Directions for this task =>
Beneath this line are the data; copy exactly the part of them that opens with the line containing "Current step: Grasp" and closes with the line containing "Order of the", and only that part.

Source material =>
********

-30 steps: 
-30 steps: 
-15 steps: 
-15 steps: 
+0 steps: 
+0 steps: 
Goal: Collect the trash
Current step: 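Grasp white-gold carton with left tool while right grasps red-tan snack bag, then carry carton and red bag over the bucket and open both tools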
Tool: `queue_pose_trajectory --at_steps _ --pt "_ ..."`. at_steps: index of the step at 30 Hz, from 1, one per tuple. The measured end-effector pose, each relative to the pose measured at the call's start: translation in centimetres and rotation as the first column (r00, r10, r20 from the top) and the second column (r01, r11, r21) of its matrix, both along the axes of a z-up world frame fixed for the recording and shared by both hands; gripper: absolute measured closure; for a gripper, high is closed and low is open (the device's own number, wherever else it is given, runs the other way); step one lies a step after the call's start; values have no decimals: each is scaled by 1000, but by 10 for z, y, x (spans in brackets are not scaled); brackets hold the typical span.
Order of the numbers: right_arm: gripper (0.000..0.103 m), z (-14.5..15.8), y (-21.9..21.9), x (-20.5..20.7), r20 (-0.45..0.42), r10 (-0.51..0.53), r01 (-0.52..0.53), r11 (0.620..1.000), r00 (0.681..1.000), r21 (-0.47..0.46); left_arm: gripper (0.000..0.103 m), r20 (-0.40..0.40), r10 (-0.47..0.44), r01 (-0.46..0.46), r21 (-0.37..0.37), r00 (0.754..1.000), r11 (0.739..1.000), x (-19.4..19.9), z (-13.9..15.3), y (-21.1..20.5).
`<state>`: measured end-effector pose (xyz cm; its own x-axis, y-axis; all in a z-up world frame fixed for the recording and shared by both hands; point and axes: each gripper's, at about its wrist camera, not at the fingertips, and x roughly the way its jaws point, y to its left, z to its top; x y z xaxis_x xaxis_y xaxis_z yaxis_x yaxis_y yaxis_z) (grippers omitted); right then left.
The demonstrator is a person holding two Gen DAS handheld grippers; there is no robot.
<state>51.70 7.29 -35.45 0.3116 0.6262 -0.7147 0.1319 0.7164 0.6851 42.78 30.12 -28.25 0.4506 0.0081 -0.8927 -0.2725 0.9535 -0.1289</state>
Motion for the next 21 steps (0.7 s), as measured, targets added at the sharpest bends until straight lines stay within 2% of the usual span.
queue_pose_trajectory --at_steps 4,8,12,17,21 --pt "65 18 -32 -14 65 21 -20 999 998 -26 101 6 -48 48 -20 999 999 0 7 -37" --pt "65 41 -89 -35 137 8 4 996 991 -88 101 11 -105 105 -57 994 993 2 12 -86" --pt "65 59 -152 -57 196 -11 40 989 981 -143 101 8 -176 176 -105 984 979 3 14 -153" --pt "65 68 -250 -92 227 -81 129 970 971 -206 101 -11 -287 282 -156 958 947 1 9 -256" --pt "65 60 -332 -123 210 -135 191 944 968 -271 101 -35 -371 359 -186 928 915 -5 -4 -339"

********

Solution to the exercise =>
Current step: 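Grasp white-gold carton with left tool while right grasps red-tan snack bag, then carry carton and red bag over the bucket and open both tools
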Tool: `queue_pose_trajectory --at_steps _ --pt "_ ..."`. at_steps: index of the step at 30 Hz, from 1, one per tuple. The measured end-effector pose, each relative to the pose measured at the call's start: translation in centimetres and rotation as the first column (r00, r10, r20 from the top) and the second column (r01, r11, r21) of its matrix, both along the axes of a z-up world frame fixed for the recording and shared by both hands; gripper: absolute measured closure; for a gripper, high is closed and low is open (the device's own number, wherever else it is given, runs the other way); step one lies a step after the call's start; values have no decimals: each is scaled by 1000, but by 10 for z, y, x (spans in brackets are not scaled); brackets hold the typical span.
Order of the numbers: right_arm: gripper (0.000..0.103 m), z (-14.5..15.8), y (-21.9..21.9), x (-20.5..20.7), r20 (-0.45..0.42), r10 (-0.51..0.53), r01 (-0.52..0.53), r11 (0.620..1.000), r00 (0.681..1.000), r21 (-0.47..0.46); left_arm: gripper (0.000..0.103 m), r20 (-0.40..0.40), r10 (-0.47..0.44), r01 (-0.46..0.46), r21 (-0.37..0.37), r00 (0.754..1.000), r11 (0.739..1.000), x (-19.4..19.9), z (-13.9..15.3), y (-21.1..20.5).

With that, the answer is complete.